Pedro Lamy: Eu acho que os carros hoje em dia são mais fáceis de guiar, mas continua a ser muito difícil levá-los ao limite. Eu acho que os carros estão muito mais parecidos hoje em dia na Fórmula 1. Há mais tecnologia, mas não deixa de ser difícil na mesma. Os melhores pilotos têm que lutar muito para serem melhores do que os outros. Hoje um piloto que esteja numa categoria abaixo, adapta-se facilmente à Fórmula 1. Desde que esteja bem fisicamente e quando digo bem fisicamente é mais o pescoço. Os carros antigamente eram mais pesados, não havia direção assistida, era tudo à força. Os carros têm hoje eventualmente mais 'forças g', forças laterais, mas os pilotos também estão muito mais bem sentados, há direção assistida, há uma série de situações que facilita muito a vida de um piloto. Não acho que os pilotos antigamente é que eram bons e os de agora não prestam. Os pilotos de hoje em dia têm tanto ou mais talento do que os outros de há muitos anos atrás.

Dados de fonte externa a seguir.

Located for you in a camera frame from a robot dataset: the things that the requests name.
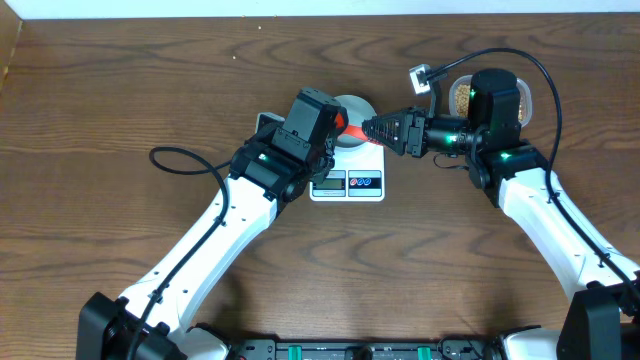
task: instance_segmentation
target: container of nuts
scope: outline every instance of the container of nuts
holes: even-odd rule
[[[522,79],[518,79],[516,86],[520,90],[520,111],[518,120],[523,127],[533,115],[531,90]],[[471,75],[465,75],[456,80],[449,89],[449,113],[453,116],[467,117],[469,111],[469,92],[471,91]]]

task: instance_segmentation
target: kitchen scale
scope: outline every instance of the kitchen scale
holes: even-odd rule
[[[347,109],[350,126],[361,126],[364,120],[376,116],[373,107],[364,99],[353,95],[335,97]],[[274,113],[260,113],[257,129],[273,121],[284,121]],[[335,166],[321,184],[310,183],[309,195],[313,201],[378,202],[384,199],[384,148],[350,135],[338,137],[335,148]]]

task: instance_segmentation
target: brown tabletop
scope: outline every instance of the brown tabletop
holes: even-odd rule
[[[69,358],[77,316],[156,264],[218,191],[163,173],[176,145],[227,160],[256,114],[286,115],[303,86],[423,104],[409,68],[510,46],[537,56],[564,110],[556,172],[602,234],[640,261],[640,16],[501,15],[28,21],[0,95],[0,357]],[[538,71],[523,130],[548,154],[556,119]],[[175,158],[173,165],[192,162]],[[531,241],[466,173],[385,155],[379,204],[288,206],[196,315],[229,335],[423,339],[559,328],[568,309]]]

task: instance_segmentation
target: green tape
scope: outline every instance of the green tape
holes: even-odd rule
[[[289,360],[302,360],[301,346],[289,346]]]
[[[418,360],[431,360],[431,348],[419,347]]]

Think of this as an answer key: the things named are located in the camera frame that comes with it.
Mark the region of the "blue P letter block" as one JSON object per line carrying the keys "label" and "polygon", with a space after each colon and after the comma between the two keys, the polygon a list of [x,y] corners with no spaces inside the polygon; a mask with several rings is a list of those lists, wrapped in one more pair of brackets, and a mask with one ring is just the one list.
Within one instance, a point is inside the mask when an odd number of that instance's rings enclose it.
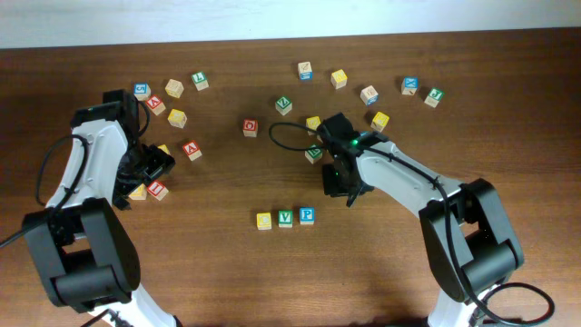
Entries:
{"label": "blue P letter block", "polygon": [[313,225],[315,223],[315,209],[313,207],[301,207],[299,210],[300,224]]}

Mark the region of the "green V letter block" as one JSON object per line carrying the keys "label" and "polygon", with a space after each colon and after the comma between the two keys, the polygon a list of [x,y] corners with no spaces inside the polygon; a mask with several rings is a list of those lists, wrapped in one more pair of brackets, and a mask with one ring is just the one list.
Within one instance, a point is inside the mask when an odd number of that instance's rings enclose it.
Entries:
{"label": "green V letter block", "polygon": [[293,211],[278,211],[278,225],[280,228],[291,228],[293,226]]}

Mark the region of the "yellow C letter block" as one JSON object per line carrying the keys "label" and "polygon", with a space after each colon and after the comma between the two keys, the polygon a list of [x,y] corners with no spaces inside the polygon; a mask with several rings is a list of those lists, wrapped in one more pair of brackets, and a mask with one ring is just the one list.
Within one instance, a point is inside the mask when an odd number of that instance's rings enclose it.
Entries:
{"label": "yellow C letter block", "polygon": [[272,220],[270,213],[257,213],[256,224],[260,231],[270,230],[272,227]]}

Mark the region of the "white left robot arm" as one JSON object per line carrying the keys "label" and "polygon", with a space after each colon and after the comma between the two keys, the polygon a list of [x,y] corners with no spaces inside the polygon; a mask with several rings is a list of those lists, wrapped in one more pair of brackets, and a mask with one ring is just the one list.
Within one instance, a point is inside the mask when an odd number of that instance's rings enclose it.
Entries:
{"label": "white left robot arm", "polygon": [[112,326],[178,326],[141,284],[138,253],[116,216],[140,185],[175,161],[140,141],[144,104],[123,90],[75,112],[64,175],[40,212],[23,219],[24,238],[44,290],[57,307],[89,313]]}

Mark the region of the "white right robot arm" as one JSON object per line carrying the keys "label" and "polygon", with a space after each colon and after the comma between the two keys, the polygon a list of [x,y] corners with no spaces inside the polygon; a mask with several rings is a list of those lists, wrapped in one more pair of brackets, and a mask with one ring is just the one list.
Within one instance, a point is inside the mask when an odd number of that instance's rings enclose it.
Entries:
{"label": "white right robot arm", "polygon": [[420,222],[430,270],[440,287],[426,326],[509,326],[487,307],[524,254],[495,187],[441,176],[378,132],[356,131],[344,114],[317,129],[333,161],[323,167],[325,194],[346,197],[381,190]]}

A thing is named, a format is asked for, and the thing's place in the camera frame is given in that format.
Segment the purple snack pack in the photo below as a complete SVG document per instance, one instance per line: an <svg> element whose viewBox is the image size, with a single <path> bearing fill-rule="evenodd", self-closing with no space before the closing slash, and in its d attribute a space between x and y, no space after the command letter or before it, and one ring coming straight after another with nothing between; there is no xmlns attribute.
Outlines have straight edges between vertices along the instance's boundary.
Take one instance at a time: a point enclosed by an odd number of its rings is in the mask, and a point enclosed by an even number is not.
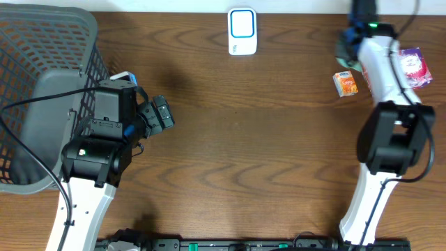
<svg viewBox="0 0 446 251"><path fill-rule="evenodd" d="M420 48L414 47L401 50L399 58L407 83L412 89L422 88L433 81Z"/></svg>

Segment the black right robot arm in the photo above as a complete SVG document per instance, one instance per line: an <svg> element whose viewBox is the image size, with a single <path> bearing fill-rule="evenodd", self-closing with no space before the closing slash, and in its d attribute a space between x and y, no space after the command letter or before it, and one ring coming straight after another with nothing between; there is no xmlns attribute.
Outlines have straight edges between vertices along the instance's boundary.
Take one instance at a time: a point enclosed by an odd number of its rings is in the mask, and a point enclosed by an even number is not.
<svg viewBox="0 0 446 251"><path fill-rule="evenodd" d="M423 105L407 83L401 65L399 37L417 17L420 5L397 31L380 22L375 0L353 0L348 28L337 43L338 62L360 71L374 109L356 145L360 173L350 206L339 223L341 246L347 250L376 248L376 228L393 189L421 181L432 169L436 114Z"/></svg>

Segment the orange Top chocolate bar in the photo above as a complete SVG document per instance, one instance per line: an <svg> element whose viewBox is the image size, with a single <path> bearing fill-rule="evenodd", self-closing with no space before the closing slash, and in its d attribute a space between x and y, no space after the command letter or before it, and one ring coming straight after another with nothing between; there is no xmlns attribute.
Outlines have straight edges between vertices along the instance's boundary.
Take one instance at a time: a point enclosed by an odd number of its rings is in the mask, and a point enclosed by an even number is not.
<svg viewBox="0 0 446 251"><path fill-rule="evenodd" d="M367 72L367 69L364 66L361 66L361 70L362 70L363 78L365 79L365 82L367 83L367 87L368 87L370 93L372 93L370 80L369 80L369 74Z"/></svg>

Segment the teal snack packet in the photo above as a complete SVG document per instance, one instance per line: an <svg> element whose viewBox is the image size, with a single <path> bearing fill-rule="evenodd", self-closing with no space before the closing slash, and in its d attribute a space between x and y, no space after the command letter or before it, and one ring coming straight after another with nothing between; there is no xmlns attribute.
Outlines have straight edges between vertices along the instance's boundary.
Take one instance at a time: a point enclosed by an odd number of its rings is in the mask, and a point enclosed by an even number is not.
<svg viewBox="0 0 446 251"><path fill-rule="evenodd" d="M343 50L336 50L335 58L338 64L340 64L341 66L358 71L360 73L362 72L362 67L360 65L360 62L351 58L347 52Z"/></svg>

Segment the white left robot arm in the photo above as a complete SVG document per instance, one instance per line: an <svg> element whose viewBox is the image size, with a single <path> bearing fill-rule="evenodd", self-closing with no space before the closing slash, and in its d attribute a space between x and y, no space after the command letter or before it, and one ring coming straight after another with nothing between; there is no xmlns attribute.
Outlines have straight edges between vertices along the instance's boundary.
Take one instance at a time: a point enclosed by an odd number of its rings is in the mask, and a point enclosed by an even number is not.
<svg viewBox="0 0 446 251"><path fill-rule="evenodd" d="M121 176L142 139L174 126L164 96L148 98L131 81L102 80L93 116L79 123L61 150L61 185L47 250L93 250Z"/></svg>

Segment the grey plastic mesh basket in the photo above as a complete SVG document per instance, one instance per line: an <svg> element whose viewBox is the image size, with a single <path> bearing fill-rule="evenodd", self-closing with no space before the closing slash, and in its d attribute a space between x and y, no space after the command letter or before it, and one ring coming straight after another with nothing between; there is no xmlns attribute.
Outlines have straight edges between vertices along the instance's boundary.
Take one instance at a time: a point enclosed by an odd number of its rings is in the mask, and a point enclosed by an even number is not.
<svg viewBox="0 0 446 251"><path fill-rule="evenodd" d="M79 124L92 116L94 93L109 78L96 45L98 24L81 8L1 5L1 191L33 194L54 188L29 147L56 176L61 150Z"/></svg>

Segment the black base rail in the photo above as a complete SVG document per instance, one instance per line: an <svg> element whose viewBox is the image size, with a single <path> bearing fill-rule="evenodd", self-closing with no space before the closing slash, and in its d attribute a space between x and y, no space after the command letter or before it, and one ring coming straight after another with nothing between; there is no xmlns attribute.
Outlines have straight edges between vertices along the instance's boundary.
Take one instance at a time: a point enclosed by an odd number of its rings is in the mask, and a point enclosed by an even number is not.
<svg viewBox="0 0 446 251"><path fill-rule="evenodd" d="M300 238L296 241L180 241L153 239L144 244L125 241L100 241L94 251L147 250L147 251L270 251L270 250L355 250L351 245L336 244L328 239Z"/></svg>

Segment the small orange snack packet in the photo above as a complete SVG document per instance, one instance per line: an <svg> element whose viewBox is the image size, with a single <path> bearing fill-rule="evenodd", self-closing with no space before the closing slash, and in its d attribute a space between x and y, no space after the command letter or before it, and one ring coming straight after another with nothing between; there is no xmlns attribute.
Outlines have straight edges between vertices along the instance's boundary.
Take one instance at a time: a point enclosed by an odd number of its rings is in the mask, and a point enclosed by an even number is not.
<svg viewBox="0 0 446 251"><path fill-rule="evenodd" d="M353 96L358 92L351 71L335 73L332 78L340 97Z"/></svg>

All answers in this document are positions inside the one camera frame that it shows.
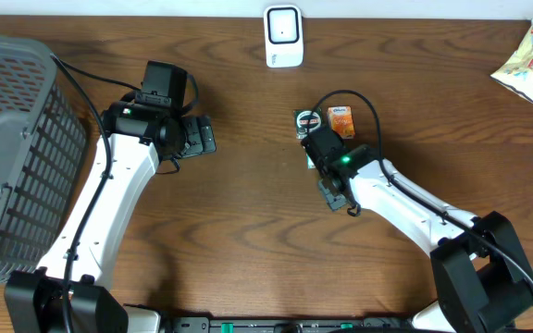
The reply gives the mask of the orange small carton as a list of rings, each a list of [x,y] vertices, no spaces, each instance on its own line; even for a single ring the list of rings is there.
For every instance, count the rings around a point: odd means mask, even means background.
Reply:
[[[328,108],[328,123],[343,139],[353,139],[355,129],[352,109],[349,106],[331,106]]]

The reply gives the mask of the black round-label packet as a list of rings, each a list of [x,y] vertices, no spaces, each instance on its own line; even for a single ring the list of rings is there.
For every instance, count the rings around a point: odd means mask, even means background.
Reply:
[[[296,138],[303,139],[312,130],[317,130],[322,125],[321,110],[298,109],[293,111]]]

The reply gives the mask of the green Kleenex tissue pack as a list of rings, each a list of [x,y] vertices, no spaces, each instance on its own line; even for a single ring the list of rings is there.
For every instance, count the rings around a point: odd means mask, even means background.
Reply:
[[[308,169],[316,168],[314,163],[313,163],[313,161],[312,161],[312,159],[308,155],[306,155],[306,162],[307,162],[307,168]]]

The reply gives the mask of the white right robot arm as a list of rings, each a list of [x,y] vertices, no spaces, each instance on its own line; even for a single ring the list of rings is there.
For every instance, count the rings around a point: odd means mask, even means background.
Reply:
[[[304,147],[328,206],[383,217],[429,258],[437,299],[411,316],[415,332],[515,332],[533,307],[533,270],[513,224],[477,216],[405,178],[374,149],[342,142]]]

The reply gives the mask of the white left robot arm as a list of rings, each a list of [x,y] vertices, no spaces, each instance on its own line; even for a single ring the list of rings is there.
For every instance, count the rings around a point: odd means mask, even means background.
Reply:
[[[166,332],[158,310],[111,294],[118,249],[133,210],[164,161],[213,153],[208,116],[186,109],[115,102],[78,201],[32,273],[15,271],[5,301],[17,332]]]

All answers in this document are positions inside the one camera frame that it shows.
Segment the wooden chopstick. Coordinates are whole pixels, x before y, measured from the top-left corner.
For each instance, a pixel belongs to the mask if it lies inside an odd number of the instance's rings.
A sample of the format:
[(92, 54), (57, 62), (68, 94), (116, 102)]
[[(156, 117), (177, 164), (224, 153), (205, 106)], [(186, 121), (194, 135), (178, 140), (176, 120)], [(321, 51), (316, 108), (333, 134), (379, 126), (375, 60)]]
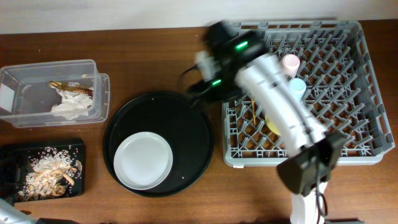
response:
[(256, 122), (256, 104), (255, 104), (254, 99), (251, 99), (251, 108), (252, 108), (252, 122), (256, 126), (257, 125), (257, 122)]

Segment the pink cup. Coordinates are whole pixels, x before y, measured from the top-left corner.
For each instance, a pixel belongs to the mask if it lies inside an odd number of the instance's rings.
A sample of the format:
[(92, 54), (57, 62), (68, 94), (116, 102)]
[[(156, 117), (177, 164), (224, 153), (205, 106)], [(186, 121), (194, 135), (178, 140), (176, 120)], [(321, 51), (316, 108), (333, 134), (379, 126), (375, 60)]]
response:
[(285, 75), (295, 78), (300, 66), (300, 59), (294, 54), (287, 54), (280, 60), (280, 66)]

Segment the blue cup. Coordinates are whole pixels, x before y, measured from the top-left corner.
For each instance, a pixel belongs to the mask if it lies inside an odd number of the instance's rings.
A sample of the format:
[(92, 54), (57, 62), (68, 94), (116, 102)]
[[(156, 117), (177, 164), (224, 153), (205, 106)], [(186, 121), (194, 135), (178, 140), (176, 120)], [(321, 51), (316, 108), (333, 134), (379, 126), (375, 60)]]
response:
[(297, 101), (301, 101), (307, 89), (306, 83), (299, 78), (293, 78), (289, 81), (289, 89)]

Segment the yellow bowl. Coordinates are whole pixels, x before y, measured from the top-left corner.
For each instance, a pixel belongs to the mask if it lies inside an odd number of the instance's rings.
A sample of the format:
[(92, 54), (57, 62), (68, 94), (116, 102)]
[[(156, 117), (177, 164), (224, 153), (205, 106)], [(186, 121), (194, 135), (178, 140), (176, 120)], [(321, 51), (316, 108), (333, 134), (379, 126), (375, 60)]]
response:
[(270, 119), (270, 117), (266, 114), (264, 116), (264, 120), (267, 124), (267, 127), (276, 135), (280, 136), (280, 132), (277, 129), (276, 125), (272, 122), (272, 120)]

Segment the grey plate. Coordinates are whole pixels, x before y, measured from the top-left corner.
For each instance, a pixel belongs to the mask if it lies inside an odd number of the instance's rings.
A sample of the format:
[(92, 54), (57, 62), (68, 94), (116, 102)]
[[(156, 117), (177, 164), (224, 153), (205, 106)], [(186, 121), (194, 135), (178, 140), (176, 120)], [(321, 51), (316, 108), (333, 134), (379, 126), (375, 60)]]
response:
[(113, 167), (121, 183), (134, 190), (149, 190), (161, 184), (174, 163), (169, 143), (152, 132), (135, 133), (116, 149)]

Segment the brown snack wrapper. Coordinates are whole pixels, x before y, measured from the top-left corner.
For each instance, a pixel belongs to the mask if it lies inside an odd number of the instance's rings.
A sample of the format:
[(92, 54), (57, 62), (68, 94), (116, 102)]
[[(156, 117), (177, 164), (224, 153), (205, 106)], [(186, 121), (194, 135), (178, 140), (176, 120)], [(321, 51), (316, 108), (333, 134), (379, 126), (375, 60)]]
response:
[(83, 86), (80, 84), (77, 85), (71, 85), (69, 83), (64, 83), (64, 82), (55, 82), (55, 81), (50, 81), (49, 82), (49, 87), (54, 87), (59, 90), (63, 91), (69, 91), (73, 93), (79, 93), (79, 94), (84, 94), (87, 96), (92, 97), (93, 96), (93, 90), (90, 89), (87, 86)]

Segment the white tissue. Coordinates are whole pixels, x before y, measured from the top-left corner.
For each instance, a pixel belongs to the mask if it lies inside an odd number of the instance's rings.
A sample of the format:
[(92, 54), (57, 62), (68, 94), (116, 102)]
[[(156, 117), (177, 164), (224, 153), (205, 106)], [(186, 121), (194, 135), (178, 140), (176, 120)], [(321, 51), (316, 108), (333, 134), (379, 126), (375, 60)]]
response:
[[(71, 85), (79, 84), (76, 82), (64, 83), (69, 83)], [(66, 120), (73, 120), (79, 116), (88, 116), (88, 109), (93, 104), (93, 97), (84, 94), (63, 91), (56, 88), (54, 89), (62, 99), (60, 104), (52, 106), (52, 113), (63, 112), (62, 116), (65, 117)]]

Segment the food scraps and rice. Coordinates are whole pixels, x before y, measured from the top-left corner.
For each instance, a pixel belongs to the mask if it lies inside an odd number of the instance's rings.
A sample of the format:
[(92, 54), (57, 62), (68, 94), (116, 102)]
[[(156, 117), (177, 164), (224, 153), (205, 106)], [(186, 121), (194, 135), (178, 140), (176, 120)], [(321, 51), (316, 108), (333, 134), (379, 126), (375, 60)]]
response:
[(45, 147), (28, 157), (32, 171), (16, 195), (19, 202), (71, 197), (82, 179), (83, 164), (77, 153)]

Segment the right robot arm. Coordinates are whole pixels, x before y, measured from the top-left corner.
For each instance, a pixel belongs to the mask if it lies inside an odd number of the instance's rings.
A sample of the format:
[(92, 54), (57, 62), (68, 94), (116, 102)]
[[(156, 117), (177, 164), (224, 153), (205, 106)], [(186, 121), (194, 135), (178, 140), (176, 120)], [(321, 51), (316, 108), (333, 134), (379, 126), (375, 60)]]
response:
[(253, 95), (265, 115), (276, 125), (288, 158), (277, 173), (292, 194), (291, 223), (325, 223), (324, 196), (345, 137), (327, 128), (297, 101), (279, 64), (257, 30), (233, 32), (224, 21), (210, 25), (203, 36), (208, 52), (202, 79), (192, 85), (190, 104), (214, 103)]

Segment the grey dishwasher rack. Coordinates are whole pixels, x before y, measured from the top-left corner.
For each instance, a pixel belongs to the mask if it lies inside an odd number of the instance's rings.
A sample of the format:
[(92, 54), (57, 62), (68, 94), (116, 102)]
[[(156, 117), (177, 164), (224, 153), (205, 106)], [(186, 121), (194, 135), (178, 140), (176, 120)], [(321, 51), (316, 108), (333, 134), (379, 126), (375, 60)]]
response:
[[(339, 165), (373, 165), (394, 148), (359, 22), (256, 21), (231, 26), (239, 34), (258, 30), (269, 51), (279, 57), (299, 57), (297, 76), (307, 85), (303, 102), (329, 131), (345, 136)], [(249, 94), (224, 103), (222, 115), (226, 165), (276, 166), (286, 159), (284, 143), (267, 127), (261, 108), (253, 124)]]

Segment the clear plastic waste bin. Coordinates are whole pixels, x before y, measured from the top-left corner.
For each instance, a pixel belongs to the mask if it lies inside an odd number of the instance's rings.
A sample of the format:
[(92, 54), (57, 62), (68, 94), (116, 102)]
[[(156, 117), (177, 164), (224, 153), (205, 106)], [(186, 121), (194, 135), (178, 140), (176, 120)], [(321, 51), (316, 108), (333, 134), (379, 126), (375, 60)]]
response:
[[(54, 111), (62, 96), (50, 82), (78, 83), (93, 90), (91, 105)], [(16, 128), (101, 123), (108, 117), (110, 94), (109, 76), (91, 59), (1, 68), (1, 119)]]

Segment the round black serving tray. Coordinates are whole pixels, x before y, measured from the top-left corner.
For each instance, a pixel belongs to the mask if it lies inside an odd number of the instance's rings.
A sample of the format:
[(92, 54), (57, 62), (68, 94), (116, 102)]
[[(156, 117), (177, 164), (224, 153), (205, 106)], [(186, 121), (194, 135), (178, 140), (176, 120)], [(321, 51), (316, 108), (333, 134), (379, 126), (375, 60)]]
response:
[(206, 114), (192, 108), (189, 99), (172, 91), (152, 91), (137, 96), (113, 114), (103, 137), (103, 159), (115, 179), (114, 155), (128, 136), (139, 132), (162, 136), (170, 145), (174, 163), (170, 174), (149, 190), (128, 191), (144, 197), (168, 197), (193, 185), (205, 172), (213, 155), (215, 137)]

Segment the small white table label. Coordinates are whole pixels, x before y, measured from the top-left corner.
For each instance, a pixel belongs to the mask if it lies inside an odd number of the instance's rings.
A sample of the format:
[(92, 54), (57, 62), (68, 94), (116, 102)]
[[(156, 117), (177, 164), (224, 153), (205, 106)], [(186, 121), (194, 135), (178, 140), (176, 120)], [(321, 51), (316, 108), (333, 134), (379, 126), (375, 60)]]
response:
[(234, 169), (243, 169), (244, 165), (243, 164), (235, 164), (235, 165), (233, 165), (233, 168)]

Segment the black rectangular food tray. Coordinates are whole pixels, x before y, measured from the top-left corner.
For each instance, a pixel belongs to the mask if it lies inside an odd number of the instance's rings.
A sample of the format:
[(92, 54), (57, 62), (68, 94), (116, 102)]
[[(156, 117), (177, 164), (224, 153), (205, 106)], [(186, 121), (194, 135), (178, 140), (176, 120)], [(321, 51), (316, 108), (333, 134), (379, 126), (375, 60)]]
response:
[(1, 164), (4, 165), (1, 168), (1, 189), (5, 190), (2, 198), (10, 204), (19, 202), (16, 195), (24, 184), (24, 178), (32, 171), (28, 157), (45, 147), (67, 149), (69, 153), (77, 153), (77, 159), (83, 164), (83, 175), (77, 182), (78, 185), (73, 188), (71, 197), (84, 192), (86, 146), (80, 138), (8, 144), (1, 146)]

"Os carros de Fórmula 1 antigamente eram mais pesados, não havia direção assistida, era tudo à força."

SAPO Desporto: A Mercedes tem dominado na era híbrida e parece estar sempre muito à frente da concorrência. Isso tem afastado as pessoas até porque as corridas chegam a ser monótonas, já que ganham sempre os mesmos e há uma grande diferença entre as equipas. O que a FIA podia fazer para diminuir as diferenças e aumentar a competitividade?

Pedro Lamy aos comandos do seu Minardi nos tempos em que estava na Fórmula 1
Pedro Lamy aos comandos do seu Minardi nos tempos em que estava na Fórmula 1

Pedro Lamy: Eu acho que não há muito a fazer. Ao longo dos anos a FIA tem feito um bom trabalho no que diz respeito aos regulamentos. Não concordo, as equipas estão muito mais próximas uma das outras do que antigamente. Se calhar este ano é diferente, em outros anos a Ferrari estava bem mais competitiva e dava luta à Mercedes. A equipa este ano está a jogar sozinha, o Hamilton está a jogar sozinho na frente, às vezes o Verstappen está próximo dele à frente do Bottas. O Hamilton é que é o líder da Fórmula 1 atualmente. Mas se analisarmos julgo que a Red Bull não está assim tão longe da Mercedes. Na Fórmula 1 há sempre uma equipa que é sempre melhor. Antigamente era a Mclaren, depois passou a ser a Williams, mais tarde foi a Ferrari durante muitos anos e depois houve uma fase em que o melhor técnico vai para a melhor equipa e depois o melhor piloto também se junta à melhor equipa. Depois aparecem pilotos como o Schumacher, Hamilton e eventualmente o Senna e acaba por se juntar o útil ao agradável. A melhor equipa junta-se ao melhor piloto e normalmente são imbatíveis e é o que está a acontecer agora.

"Falta de competitividade na Fórmula 1? Não concordo, as equipas estão muito mais próximas uma das outras do que antigamente."

SAPO Desporto: Dos jovens pilotos da atual Fórmula 1, qual deles merece a sua preferência e porquê?

Pedro Lamy: Hamilton é sempre um piloto de referência, temos o Max Verstappen que também é realmente um sobredotado e tem sido um piloto que tem demonstrado que é mais rápido do que todos os outros. Era interessante vê-lo ao lado de Hamilton, mas por outro lado ele é muito mais jovem. Depois também da nova geração, temos o Charles Leclerc, Carlos Sainz, o Lando Norris, Daniel Riccardo, o Pierre Gasly. São todos muito bons, e os bons pilotos transformam os outros também em melhores pilotos. A Fórmula 1 está bem recheada de pilotos muito competitivos.

SAPO Desporto: Agarrou o sonho de estar na Fórmula 1, venceu as 24 horas de Les Mans, foi campeão do mundo de GT2, o que lhe falta fazer no automobilismo?

Pedro Lamy: Vivo mais o momento. Já estou numa altura em que tenho que acalmar e tenho que pensar em parar, e de vez em quando fazer uma corrida ou outra. Não tenho nada específico em mente, espero de alguma forma poder estar ligado ao automobilismo, vamos ver o que é que pode acontecer.

O Grande Prémio de Portugal realiza-se entre os dias 23 e 25 de outubro no Autódromo de Portimão.